Segment Start: Data

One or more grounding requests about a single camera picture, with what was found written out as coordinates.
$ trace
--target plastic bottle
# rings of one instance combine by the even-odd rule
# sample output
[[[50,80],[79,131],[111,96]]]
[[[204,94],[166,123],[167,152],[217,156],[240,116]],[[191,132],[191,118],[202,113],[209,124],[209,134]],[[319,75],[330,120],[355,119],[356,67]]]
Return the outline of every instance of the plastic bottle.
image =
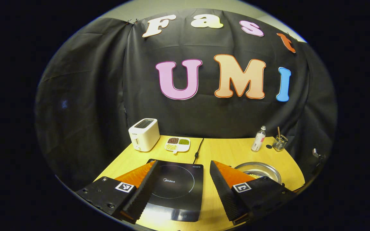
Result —
[[[261,130],[257,133],[257,136],[255,137],[254,144],[251,147],[252,151],[257,152],[257,151],[260,150],[260,148],[262,146],[262,142],[263,142],[263,140],[265,139],[265,136],[266,136],[265,130],[266,130],[266,127],[262,126]]]

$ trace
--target black induction cooker
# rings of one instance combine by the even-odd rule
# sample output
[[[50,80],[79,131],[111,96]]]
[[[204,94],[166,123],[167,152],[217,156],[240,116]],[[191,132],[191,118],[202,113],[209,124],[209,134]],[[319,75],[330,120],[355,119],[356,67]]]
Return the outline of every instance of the black induction cooker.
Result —
[[[160,160],[160,177],[144,211],[159,218],[195,222],[202,204],[204,166]]]

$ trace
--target table
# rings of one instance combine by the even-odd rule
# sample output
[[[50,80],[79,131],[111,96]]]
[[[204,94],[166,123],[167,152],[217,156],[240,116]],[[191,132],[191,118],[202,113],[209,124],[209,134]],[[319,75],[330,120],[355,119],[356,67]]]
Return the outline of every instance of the table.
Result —
[[[175,155],[172,151],[167,151],[164,148],[169,137],[161,135],[156,145],[148,152],[137,151],[132,144],[129,145],[95,180],[102,176],[116,178],[146,164],[149,159],[192,164],[195,158],[194,154],[197,152],[202,138],[188,137],[191,140],[189,150],[178,152]],[[226,217],[225,210],[209,174],[210,161],[212,160],[232,167],[251,161],[263,162],[277,169],[287,189],[293,191],[302,187],[305,183],[304,176],[291,155],[286,150],[277,152],[273,148],[266,148],[267,144],[272,145],[274,139],[273,137],[266,137],[258,152],[251,151],[254,138],[204,139],[199,157],[195,161],[195,164],[203,164],[204,166],[204,186],[199,220],[197,222],[163,220],[154,216],[151,212],[146,213],[144,211],[141,218],[137,220],[137,224],[159,231],[223,231],[234,227]]]

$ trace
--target power cord
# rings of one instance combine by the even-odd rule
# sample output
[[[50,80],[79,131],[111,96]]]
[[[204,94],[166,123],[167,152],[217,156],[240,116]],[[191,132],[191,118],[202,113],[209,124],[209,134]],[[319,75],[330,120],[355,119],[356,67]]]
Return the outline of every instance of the power cord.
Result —
[[[202,138],[201,143],[199,144],[198,151],[195,153],[195,159],[194,159],[194,162],[192,164],[195,164],[195,161],[197,160],[197,158],[199,156],[199,150],[201,149],[201,144],[202,144],[203,141],[204,141],[204,138]]]

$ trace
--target pen holder
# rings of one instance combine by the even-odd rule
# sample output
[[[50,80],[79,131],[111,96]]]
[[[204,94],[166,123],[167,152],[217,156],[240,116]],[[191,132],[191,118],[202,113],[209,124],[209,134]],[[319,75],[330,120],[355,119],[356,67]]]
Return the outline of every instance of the pen holder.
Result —
[[[285,136],[278,136],[275,137],[275,140],[273,141],[272,147],[277,151],[280,152],[285,148],[286,143],[288,142],[288,139]]]

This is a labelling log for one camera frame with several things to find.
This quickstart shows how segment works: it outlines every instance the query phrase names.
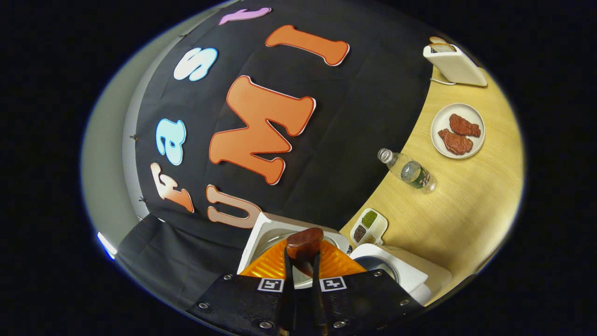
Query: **spice tray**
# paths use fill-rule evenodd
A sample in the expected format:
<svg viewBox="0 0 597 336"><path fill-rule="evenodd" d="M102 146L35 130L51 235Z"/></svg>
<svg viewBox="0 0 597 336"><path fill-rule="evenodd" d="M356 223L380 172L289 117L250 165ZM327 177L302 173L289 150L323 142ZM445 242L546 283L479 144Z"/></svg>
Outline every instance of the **spice tray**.
<svg viewBox="0 0 597 336"><path fill-rule="evenodd" d="M381 236L386 232L386 229L387 219L379 212L368 207L363 210L359 219L353 225L350 231L350 239L357 246L365 243L382 245Z"/></svg>

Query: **raw meat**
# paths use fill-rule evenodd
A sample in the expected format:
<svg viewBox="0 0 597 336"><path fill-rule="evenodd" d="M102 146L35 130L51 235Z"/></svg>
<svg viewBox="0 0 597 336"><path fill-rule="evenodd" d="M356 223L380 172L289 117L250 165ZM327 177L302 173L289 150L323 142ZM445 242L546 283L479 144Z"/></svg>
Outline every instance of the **raw meat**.
<svg viewBox="0 0 597 336"><path fill-rule="evenodd" d="M443 129L438 132L439 137L444 140L444 144L448 150L456 155L463 155L473 149L472 140L465 136L450 132L448 129Z"/></svg>
<svg viewBox="0 0 597 336"><path fill-rule="evenodd" d="M481 136L479 125L471 124L467 119L464 119L457 114L450 115L450 128L456 134L471 135L476 136L477 138Z"/></svg>

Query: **plastic bottle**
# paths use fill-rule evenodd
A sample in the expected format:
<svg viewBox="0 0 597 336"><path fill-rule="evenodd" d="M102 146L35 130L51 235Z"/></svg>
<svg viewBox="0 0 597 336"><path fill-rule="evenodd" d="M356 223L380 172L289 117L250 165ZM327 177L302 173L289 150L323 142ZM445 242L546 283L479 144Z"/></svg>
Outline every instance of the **plastic bottle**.
<svg viewBox="0 0 597 336"><path fill-rule="evenodd" d="M421 189L423 194L431 193L437 187L435 177L407 155L382 148L377 153L377 158L385 163L397 178L414 188Z"/></svg>

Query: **round plate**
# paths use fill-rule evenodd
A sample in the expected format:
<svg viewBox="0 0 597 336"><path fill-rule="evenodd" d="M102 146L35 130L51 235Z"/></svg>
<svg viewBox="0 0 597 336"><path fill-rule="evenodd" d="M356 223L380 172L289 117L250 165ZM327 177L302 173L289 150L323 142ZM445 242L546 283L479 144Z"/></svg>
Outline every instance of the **round plate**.
<svg viewBox="0 0 597 336"><path fill-rule="evenodd" d="M456 155L450 152L438 134L443 129L454 132L450 128L450 115L453 113L467 119L472 124L479 125L479 130L481 130L481 136L478 138L476 136L467 136L473 142L473 149L463 155ZM433 142L435 149L449 158L463 159L475 155L485 142L485 123L483 122L483 118L481 118L481 114L472 106L463 103L454 103L442 108L433 119L433 122L431 122L431 142Z"/></svg>

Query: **wood grain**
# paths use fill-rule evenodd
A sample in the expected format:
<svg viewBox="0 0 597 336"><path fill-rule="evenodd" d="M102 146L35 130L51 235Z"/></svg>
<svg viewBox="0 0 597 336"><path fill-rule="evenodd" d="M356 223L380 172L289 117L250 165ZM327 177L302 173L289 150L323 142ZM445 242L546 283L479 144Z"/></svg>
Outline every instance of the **wood grain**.
<svg viewBox="0 0 597 336"><path fill-rule="evenodd" d="M431 82L421 114L402 149L435 175L437 189L425 195L388 172L340 230L354 248L350 229L370 207L388 220L382 237L385 245L402 248L452 272L450 284L427 305L476 273L494 255L513 224L522 197L521 132L503 92L484 69L481 71L486 87ZM433 77L447 81L435 67ZM464 160L443 156L431 142L431 122L452 103L474 107L485 121L483 147Z"/></svg>

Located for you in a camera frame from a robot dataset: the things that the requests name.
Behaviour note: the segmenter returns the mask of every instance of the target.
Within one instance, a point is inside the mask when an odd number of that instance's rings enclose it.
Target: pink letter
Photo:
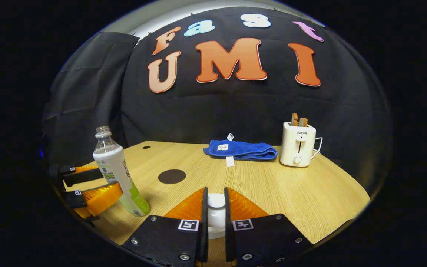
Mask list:
[[[304,22],[293,22],[294,24],[298,24],[303,31],[309,35],[310,37],[318,40],[319,42],[324,42],[324,39],[320,38],[319,36],[315,35],[315,30],[309,27],[308,25],[305,25]]]

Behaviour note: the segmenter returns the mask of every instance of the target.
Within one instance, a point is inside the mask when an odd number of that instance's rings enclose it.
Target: black fabric
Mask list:
[[[126,64],[138,40],[127,34],[100,32],[61,68],[42,115],[51,164],[93,161],[95,128],[103,125],[112,129],[114,140],[126,146],[120,95]]]
[[[242,14],[268,17],[268,28],[246,27]],[[212,20],[215,29],[185,37],[187,27]],[[324,42],[309,37],[292,21],[313,27]],[[180,26],[169,46],[155,56],[156,38]],[[225,80],[197,83],[200,51],[195,46],[215,40],[230,51],[237,39],[261,40],[259,57],[268,73],[264,81],[242,81],[232,74]],[[298,61],[289,43],[312,48],[319,87],[295,80]],[[149,90],[149,63],[163,62],[159,80],[167,77],[165,57],[181,51],[175,84],[166,92]],[[391,142],[390,115],[382,89],[367,63],[337,34],[290,14],[256,7],[229,7],[185,17],[145,37],[129,60],[122,91],[122,123],[127,145],[145,140],[208,144],[231,132],[236,141],[280,145],[282,123],[291,113],[306,117],[324,138],[321,153],[370,193],[375,186],[373,172],[385,164]]]
[[[242,14],[268,17],[268,28],[246,27]],[[188,26],[212,20],[215,29],[186,37]],[[319,42],[292,21],[313,27]],[[180,26],[169,46],[155,56],[156,38]],[[268,78],[235,77],[198,83],[197,44],[215,40],[227,51],[243,37],[261,40],[261,66]],[[378,79],[363,58],[337,34],[290,14],[256,7],[209,10],[171,23],[138,41],[137,37],[101,32],[88,40],[61,69],[43,115],[51,164],[92,161],[97,126],[108,124],[123,147],[146,140],[208,144],[231,132],[236,141],[280,145],[282,123],[291,113],[308,118],[323,137],[321,153],[347,171],[371,193],[375,174],[389,162],[391,122]],[[289,43],[315,51],[319,87],[295,80],[298,61]],[[181,51],[175,84],[166,92],[149,89],[148,65],[163,62],[159,80],[167,77],[165,57]]]

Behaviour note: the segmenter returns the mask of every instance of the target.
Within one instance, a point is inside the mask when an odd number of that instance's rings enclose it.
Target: black circle
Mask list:
[[[180,169],[169,169],[159,174],[158,179],[163,184],[176,184],[185,179],[185,172]]]

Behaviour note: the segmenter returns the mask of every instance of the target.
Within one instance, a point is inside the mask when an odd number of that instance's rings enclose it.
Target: bottle label
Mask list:
[[[116,183],[115,175],[113,172],[111,172],[110,166],[107,166],[104,160],[96,161],[96,164],[98,165],[100,172],[103,174],[103,177],[105,177],[108,184]]]
[[[120,202],[127,211],[134,216],[144,216],[149,213],[150,206],[134,185],[123,153],[119,153],[111,159],[96,160],[96,163],[108,184],[120,183],[123,190]]]

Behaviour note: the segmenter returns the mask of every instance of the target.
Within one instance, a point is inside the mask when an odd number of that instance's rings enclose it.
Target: white toaster
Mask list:
[[[307,167],[314,153],[315,128],[283,123],[283,141],[279,161],[288,166]]]

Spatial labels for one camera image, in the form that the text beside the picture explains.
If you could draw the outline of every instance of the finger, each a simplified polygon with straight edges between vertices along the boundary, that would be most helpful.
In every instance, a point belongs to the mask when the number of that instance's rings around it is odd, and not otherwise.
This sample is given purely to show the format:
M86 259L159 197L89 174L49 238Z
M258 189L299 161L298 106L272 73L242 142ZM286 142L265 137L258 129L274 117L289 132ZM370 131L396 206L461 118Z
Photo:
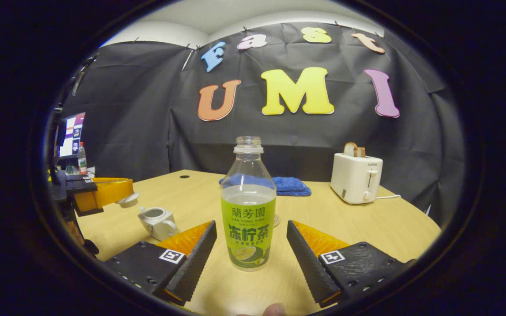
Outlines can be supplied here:
M263 313L263 316L285 316L285 306L282 303L275 303L272 305L269 305L265 312Z

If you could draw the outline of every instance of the white toaster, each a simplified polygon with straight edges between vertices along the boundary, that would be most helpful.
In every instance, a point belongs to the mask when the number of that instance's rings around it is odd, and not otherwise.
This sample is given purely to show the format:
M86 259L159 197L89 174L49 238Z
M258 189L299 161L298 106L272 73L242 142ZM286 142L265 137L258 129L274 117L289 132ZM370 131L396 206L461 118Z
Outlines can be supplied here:
M380 186L382 164L380 158L335 154L331 188L349 204L373 202Z

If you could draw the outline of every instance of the lemon tea bottle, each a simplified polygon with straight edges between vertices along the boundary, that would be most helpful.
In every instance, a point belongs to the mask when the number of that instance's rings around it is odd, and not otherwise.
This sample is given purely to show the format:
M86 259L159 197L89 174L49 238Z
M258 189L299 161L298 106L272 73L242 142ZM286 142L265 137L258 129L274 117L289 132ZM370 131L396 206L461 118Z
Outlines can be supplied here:
M236 142L235 162L220 184L225 240L233 266L255 271L269 260L277 187L261 161L261 138Z

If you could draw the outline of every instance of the computer monitor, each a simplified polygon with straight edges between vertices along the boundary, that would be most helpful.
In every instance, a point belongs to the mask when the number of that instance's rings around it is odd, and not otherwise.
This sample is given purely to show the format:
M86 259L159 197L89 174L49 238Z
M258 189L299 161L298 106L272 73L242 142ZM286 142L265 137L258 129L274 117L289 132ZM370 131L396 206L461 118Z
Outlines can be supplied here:
M61 124L62 130L65 130L64 142L60 146L60 158L68 156L77 156L79 152L79 142L81 140L81 130L85 112L68 116Z

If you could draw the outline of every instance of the blue letter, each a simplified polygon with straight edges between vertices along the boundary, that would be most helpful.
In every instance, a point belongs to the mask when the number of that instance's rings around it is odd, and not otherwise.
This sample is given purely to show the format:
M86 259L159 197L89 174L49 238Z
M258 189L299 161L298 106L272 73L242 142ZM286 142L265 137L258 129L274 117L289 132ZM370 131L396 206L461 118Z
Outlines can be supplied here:
M225 45L224 42L219 42L209 51L205 52L204 55L200 58L206 62L206 72L210 72L210 70L221 63L222 58L217 57L224 54L224 50L221 48L223 45Z

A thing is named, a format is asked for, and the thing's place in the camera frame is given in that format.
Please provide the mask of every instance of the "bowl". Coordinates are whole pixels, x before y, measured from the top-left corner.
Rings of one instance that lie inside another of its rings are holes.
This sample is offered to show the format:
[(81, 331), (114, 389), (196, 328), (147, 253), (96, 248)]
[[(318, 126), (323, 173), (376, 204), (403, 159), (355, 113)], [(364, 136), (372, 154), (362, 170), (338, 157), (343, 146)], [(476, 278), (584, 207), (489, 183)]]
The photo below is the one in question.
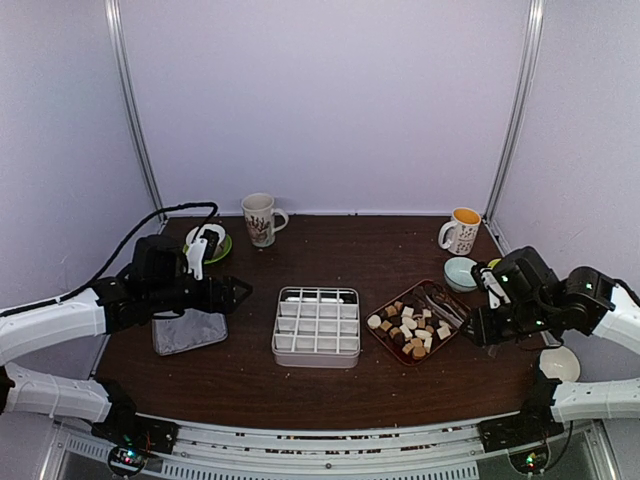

Segment End: Data

**What is required**:
Out of the preceding entries, pull every line containing the string "cord".

**Written answer**:
--target power cord
Return the outline of every instance of the power cord.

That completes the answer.